Médicaments et publicité, un cocktail malsain pour la santé
L'Union des consommateurs demande à Ottawa de sonner la fin de la récréation dans le monde de la publicité des médicaments d'ordonnance. Jugées néfastes pour la santé publique, ces annonces télédiffusées ou imprimées prolifèrent actuellement grâce au laxisme de Santé Canada, a dénoncé hier l'organisme. L'Union invite d'ailleurs la population à interpeller le ministre fédéral de la Santé et les députés pour que le cadre légal entourant ces publicités soit définitivement resserré.
Pour le groupe de pression versé dans la défense des droits des consommateurs, les compagnies pharmaceutiques exploitent actuellement un vide dans la Loi sur les aliments et drogues afin de faire la promotion de leurs produits. Le médicament Celebrex, contre les douleurs arthritiques, l'anticholestérolémique Lipitor ou encore les inducteurs d'érection Viagra et Cialis sont montrés du doigt.En substance, la réglementation fédérale interdit la publicité portant sur des médicaments. Elle autorise toutefois depuis 1978 les pubs dites de rappel, qui permettent des campagnes portant uniquement sur le nom d'un produit, sa quantité et son prix. Point. Cette disposition vise à aider les consommateurs à comparer les prix entre des médicaments similaires.
Or, avec des publicités «à forte charge émotive» montrant des gens sautant de joie (Viagra) ou des vieux actifs et en santé (Celebrex), dit l'Union des consommateurs, les compagnies pharmaceutiques, mais aussi les diffuseurs de ces messages, «trahissent l'intention du législateur». Loin d'être des publicités de prix, les campagnes pour Cialis et consorts ne sont rien d'autre, poursuit l'organisme, que des outils visant à «stimuler la vente de certains produits en particulier».

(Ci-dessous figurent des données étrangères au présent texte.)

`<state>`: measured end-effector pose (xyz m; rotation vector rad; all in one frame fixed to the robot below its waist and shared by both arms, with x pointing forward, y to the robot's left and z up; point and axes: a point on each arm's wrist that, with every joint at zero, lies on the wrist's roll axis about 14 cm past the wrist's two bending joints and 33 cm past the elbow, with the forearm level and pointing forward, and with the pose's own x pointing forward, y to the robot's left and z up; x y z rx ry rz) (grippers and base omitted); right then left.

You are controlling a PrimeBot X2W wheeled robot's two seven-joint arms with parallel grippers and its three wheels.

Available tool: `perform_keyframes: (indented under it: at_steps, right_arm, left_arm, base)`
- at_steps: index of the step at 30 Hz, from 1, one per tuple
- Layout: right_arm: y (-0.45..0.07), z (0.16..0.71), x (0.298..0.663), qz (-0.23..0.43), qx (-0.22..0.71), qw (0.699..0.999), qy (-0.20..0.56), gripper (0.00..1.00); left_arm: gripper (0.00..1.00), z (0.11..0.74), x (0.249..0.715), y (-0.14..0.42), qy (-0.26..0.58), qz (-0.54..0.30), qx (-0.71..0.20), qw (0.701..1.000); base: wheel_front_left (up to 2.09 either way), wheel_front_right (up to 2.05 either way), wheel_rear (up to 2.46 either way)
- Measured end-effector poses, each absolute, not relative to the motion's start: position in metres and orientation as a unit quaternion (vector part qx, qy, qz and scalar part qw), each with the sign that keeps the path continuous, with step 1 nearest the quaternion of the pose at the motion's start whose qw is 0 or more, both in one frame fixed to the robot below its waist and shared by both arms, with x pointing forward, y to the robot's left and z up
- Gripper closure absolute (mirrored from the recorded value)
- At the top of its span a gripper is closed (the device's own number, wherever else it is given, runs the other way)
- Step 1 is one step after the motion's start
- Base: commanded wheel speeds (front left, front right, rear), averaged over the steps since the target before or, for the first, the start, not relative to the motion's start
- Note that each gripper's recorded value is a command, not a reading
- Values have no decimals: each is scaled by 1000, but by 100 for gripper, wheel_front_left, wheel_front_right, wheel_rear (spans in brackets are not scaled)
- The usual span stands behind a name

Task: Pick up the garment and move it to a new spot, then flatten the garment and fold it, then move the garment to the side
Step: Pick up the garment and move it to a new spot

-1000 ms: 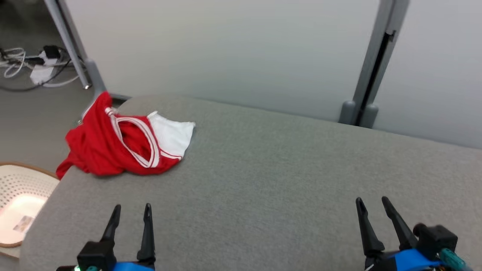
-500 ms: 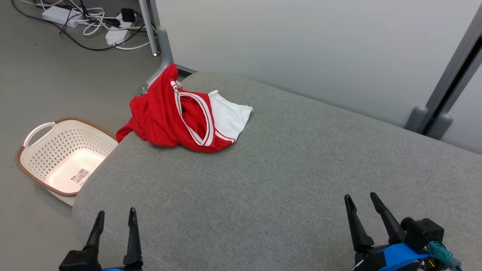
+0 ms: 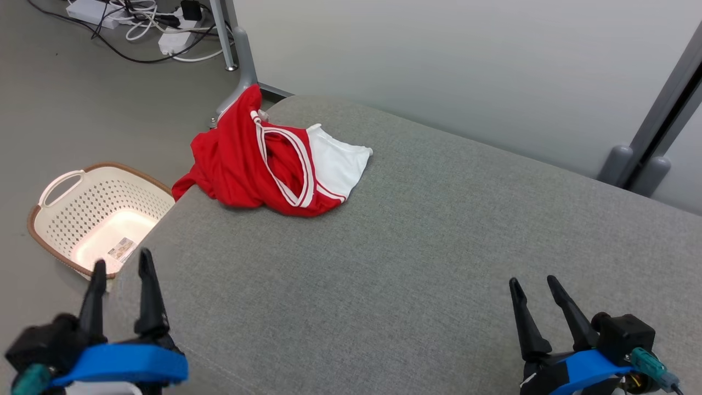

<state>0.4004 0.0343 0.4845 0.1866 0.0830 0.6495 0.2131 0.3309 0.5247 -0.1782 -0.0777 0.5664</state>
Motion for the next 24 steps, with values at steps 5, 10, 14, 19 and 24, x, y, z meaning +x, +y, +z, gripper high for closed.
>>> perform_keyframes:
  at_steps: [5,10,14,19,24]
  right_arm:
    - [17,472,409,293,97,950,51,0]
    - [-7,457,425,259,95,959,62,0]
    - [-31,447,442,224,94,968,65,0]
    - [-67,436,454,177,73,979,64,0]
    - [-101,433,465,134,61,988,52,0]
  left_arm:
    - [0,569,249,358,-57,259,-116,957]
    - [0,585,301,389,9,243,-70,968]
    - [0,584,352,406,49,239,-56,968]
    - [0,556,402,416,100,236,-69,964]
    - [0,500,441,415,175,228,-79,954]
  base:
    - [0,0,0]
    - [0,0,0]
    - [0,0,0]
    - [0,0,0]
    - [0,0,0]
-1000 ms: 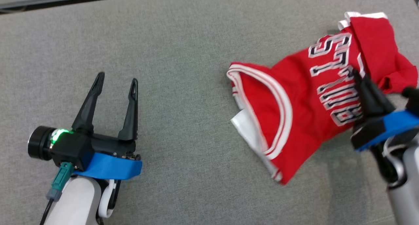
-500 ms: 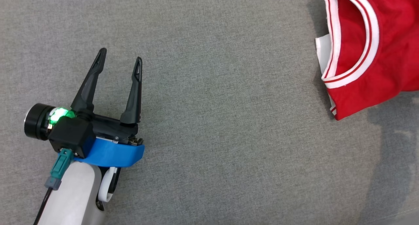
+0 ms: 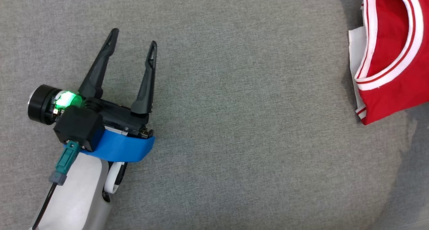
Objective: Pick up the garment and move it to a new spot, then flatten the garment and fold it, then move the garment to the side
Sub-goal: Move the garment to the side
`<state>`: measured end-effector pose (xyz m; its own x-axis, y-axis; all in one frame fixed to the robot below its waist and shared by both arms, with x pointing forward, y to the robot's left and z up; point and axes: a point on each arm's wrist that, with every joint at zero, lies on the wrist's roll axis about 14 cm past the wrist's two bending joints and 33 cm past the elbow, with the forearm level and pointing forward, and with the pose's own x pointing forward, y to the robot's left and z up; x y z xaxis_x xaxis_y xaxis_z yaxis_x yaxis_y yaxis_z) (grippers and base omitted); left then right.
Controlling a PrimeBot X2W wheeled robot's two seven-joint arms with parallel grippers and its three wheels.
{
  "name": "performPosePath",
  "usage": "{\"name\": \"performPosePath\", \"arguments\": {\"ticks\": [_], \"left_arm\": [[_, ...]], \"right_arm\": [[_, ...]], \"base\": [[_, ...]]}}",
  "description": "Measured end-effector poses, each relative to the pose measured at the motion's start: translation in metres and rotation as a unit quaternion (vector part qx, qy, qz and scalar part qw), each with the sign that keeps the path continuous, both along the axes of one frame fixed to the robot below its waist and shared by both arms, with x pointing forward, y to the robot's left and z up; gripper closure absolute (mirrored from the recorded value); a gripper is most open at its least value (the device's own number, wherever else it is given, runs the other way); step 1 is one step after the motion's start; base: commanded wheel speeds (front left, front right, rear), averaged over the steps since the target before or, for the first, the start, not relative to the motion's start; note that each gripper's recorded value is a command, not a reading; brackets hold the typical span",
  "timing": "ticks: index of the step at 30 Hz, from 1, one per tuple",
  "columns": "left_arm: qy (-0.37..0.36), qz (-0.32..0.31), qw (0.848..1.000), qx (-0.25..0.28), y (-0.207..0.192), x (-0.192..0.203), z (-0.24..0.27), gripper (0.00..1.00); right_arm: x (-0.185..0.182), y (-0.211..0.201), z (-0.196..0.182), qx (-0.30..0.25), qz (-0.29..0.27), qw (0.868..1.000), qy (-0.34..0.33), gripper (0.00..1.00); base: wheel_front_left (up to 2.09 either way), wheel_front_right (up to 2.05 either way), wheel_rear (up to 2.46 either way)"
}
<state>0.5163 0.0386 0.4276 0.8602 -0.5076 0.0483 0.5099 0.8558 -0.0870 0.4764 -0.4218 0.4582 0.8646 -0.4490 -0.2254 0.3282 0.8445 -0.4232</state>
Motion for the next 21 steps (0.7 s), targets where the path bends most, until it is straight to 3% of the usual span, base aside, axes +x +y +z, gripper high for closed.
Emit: {"name": "performPosePath", "arguments": {"ticks": [4, 10, 21], "left_arm": [[0.006, 0.0, 1.0, 0.001, 0.001, 0.0, -0.005, 0.0], [-0.001, 0.005, 1.0, 0.002, 0.004, -0.002, 0.004, 0.0], [-0.001, 0.07, 0.997, 0.023, 0.044, -0.034, 0.034, 0.0]], "right_arm": [[0.001, 0.006, -0.007, -0.023, -0.006, 1.0, 0.002, 0.0], [-0.003, 0.019, 0.002, -0.012, -0.004, 0.999, -0.042, 0.0], [-0.031, 0.12, 0.03, 0.09, 0.093, 0.981, -0.146, 0.0]], "base": [[0.0, 0.0, 0.0], [0.0, 0.0, 0.0], [0.0, 0.0, 0.0]]}}
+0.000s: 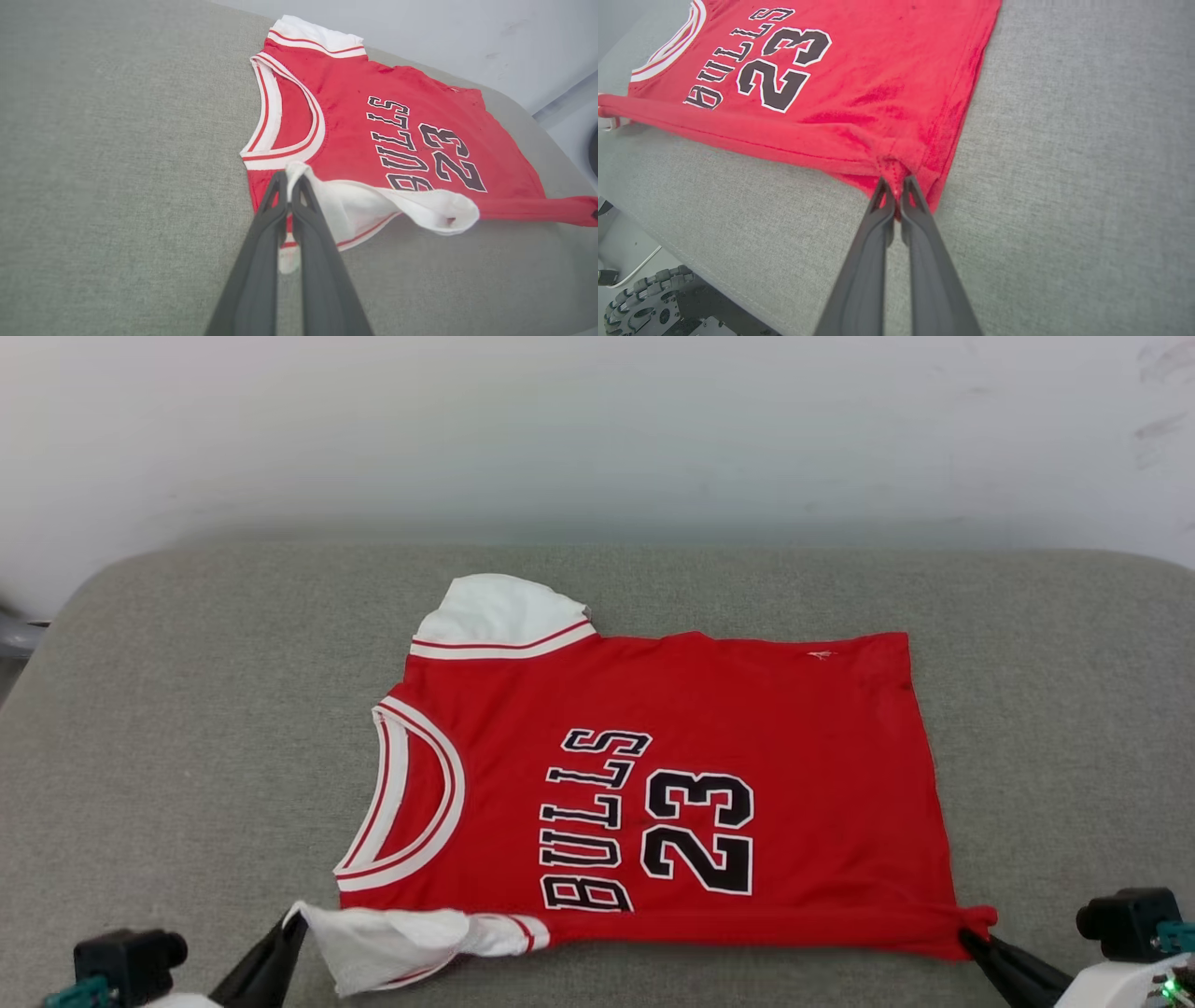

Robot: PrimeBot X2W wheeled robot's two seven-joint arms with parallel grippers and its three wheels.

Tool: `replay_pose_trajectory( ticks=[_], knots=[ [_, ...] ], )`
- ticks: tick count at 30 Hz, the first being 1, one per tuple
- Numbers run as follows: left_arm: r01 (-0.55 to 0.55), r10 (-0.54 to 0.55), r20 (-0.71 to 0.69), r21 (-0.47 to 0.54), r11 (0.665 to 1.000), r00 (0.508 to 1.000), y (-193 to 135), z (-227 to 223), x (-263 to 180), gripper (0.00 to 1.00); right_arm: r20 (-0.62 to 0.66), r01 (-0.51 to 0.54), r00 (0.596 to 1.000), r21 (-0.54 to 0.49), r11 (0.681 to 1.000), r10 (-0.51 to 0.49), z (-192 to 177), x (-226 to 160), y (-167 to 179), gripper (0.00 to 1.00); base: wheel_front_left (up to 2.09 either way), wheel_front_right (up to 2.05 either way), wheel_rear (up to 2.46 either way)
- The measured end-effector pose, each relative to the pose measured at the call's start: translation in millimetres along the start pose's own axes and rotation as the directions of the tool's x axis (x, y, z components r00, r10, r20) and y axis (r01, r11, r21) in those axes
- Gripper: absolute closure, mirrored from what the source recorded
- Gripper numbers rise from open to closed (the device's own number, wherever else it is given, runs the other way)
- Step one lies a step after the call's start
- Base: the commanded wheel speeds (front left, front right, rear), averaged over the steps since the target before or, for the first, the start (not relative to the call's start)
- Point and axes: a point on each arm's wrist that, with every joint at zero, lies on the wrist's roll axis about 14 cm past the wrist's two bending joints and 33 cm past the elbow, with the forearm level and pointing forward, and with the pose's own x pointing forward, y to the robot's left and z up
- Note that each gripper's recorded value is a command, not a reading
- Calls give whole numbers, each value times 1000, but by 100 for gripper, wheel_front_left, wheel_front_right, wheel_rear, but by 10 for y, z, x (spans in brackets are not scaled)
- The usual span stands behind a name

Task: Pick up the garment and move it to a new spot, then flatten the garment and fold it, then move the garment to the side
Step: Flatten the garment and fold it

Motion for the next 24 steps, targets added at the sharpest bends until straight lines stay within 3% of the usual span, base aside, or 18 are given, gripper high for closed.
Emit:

«La brèche est trop grande, a résumé en entrevue au Devoir Charles Tanguay, porte-parole de l'Union des consommateurs. Et les effets sont pernicieux. Ces messages commerciaux ne fournissent pas une information impartiale pour faire de bons choix éclairés en matière de santé. Au contraire, ils sont à l'origine d'une surconsommation de médicaments mais aussi d'une augmentation du coût de ces produits. Car la publicité, au final, c'est le consommateur qui la paye. Et ce même si le produit annoncé n'est pas forcément le meilleur.»
La critique est difficilement saisie par les représentants de cette industrie, qui indiquent avoir un «code d'éthique» strict pour diffuser de l'information. Cette diffusion se fait d'ailleurs «dans les limites des paramètres approuvés par Santé Canada», a indiqué hier François Lessard, porte-parole de Rx&D, un groupe de pression qui représente l'ensemble des compagnies pharmaceutiques au pays.
Apostropher le gouvernement
N'empêche, invoquant au passage la pression des coûts des médicaments sur les systèmes de santé, l'Union des consommateurs invite donc la population à agir en envoyant une carte postale au ministre de la Santé et aux députés. Objectif: demander l'abolition de la disposition de la loi dans laquelle les entreprises pharmaceutiques se faufilent actuellement et surtout exiger d'Ottawa qu'il s'oppose farouchement «à toute tentative de faire lever ou d'assouplir les restrictions à la publicité des médicaments d'ordonnance», peut-on lire sur le site Internet de l'Union.
Depuis décembre 2005, CanWest Mediaworks, un grand groupe médiatique canadien, tente en effet devant les tribunaux de faire disparaître ces restrictions. La contestation se fonde sur la Charte canadienne des droits et libertés. Elle est aussi vivement dénoncée par une vaste coalition d'acteurs du monde de la santé qui, comme l'Union des consommateurs, juge que l'interdiction de ces publicités est «essentielle pour la protection de la santé et pour la viabilité des programmes d'assurance maladie publics et privés», indique Linda Silas, présidente de la Fédération canadienne des syndicats d'infirmières et infirmiers dans un communiqué de presse diffusé au début du mois.
Selon le Comité permanent de la santé, le Canada doit dépenser en 2006 près de 27 milliards de dollars en produits pharmaceutiques. C'est plus de la moitié de l'argent dépensé pour les hôpitaux. Cette somme est également trois fois plus élevée qu'il y a 10 ans, où à peine 10 milliards ont été consacrés à l'achat de médicaments par les Canadiens.